Tar Tutorial

From Center for Cognitive Neuroscience
Revision as of 03:10, 16 January 2014 by Ccn admin (talk | contribs) (23 revisions)
(diff) ← Older revision | Latest revision (diff) | Newer revision → (diff)
Jump to navigation Jump to search

The "I just want something right now!" Section

Pros and Cons

Pros
Easy, quick, simple, minimal reading
Cons
If done regularly can take up a lot of space and requires more time spent actually backing up. Also, if the naming convention of files is not clear and concise can be difficult to determine which backup contains the file you want.

Extended Attributes

Disable them

Without Compression

$ /usr/bin/tar -cvf myTarNameThatICanNameAnythingICouldPossiblyWant.tar /path/to/directory/I/want/to/tar/up/goes/here

With Compression

$ /usr/bin/tar -cjvf myTarNameThatICanNameAnythingICouldPossiblyWant.tbz2 /path/to/directory/I/want/to/tar/up/goes/here
  • Please note that /path/to/directory/I/want/to/tar/up/goes/here can be an absolute or relative path.

Key Concepts

Differential Backup
a differential backup means that only the files that have changed since the last snapshot are backed up
Snapshot
think of a snapshot in terms of photography.
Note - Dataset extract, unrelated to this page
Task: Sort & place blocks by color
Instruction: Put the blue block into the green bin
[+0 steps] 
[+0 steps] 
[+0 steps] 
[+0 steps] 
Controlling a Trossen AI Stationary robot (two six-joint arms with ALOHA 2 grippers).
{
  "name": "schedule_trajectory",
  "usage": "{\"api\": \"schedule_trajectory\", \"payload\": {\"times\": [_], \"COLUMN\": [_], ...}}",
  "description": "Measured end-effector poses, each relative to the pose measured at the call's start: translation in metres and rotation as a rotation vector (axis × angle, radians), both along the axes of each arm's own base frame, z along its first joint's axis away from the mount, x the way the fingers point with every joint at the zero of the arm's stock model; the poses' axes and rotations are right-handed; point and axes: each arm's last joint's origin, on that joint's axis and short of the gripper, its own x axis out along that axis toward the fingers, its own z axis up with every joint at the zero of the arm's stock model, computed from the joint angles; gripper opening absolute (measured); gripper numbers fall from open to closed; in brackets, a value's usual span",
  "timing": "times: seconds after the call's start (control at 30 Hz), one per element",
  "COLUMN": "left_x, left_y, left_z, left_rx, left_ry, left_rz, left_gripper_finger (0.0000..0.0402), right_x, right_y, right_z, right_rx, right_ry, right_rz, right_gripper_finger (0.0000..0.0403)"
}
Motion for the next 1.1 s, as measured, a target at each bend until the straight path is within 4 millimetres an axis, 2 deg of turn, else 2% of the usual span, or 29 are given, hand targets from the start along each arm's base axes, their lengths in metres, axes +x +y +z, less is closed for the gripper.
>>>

It's a "picture" of how your files looked at a certain time. This picture can be compared to the current state of your files to determine which ones have changed and need to be backed up
Tar
tar is a GNU utility that can take many different files and store them in a single, large file or split across multiple files of a preset size (say for backing up to DVD)
Compression
compression is the process of reducing the size of a file while not losing any information. Depending on how much you attempt to compress the files, it could take a considerable amount of processing time over simply archiving them.
Archive
the process of taking data off line for long term storage.
Path
location of a file on a computer system
Extended Attributes
If you actually care what they are, please see Extended Attributes. If you don't care, just take my word for if you are archiving data on osx, you likely want to disable these. For how to do so, please see Disabling Extended Attributes on OSX

Key Tar'isms

  • Tar removes the prepending / in an Absolute Path. This means it will not automatically restore the files to their original location, but merely to their current location. If you provide tar with an absolute path to your backup directory, to restore it you must extract from the root directory. If tar is given a Relative Path, then you must extract the tar within the same directory you created the tar to restore the files to their original location.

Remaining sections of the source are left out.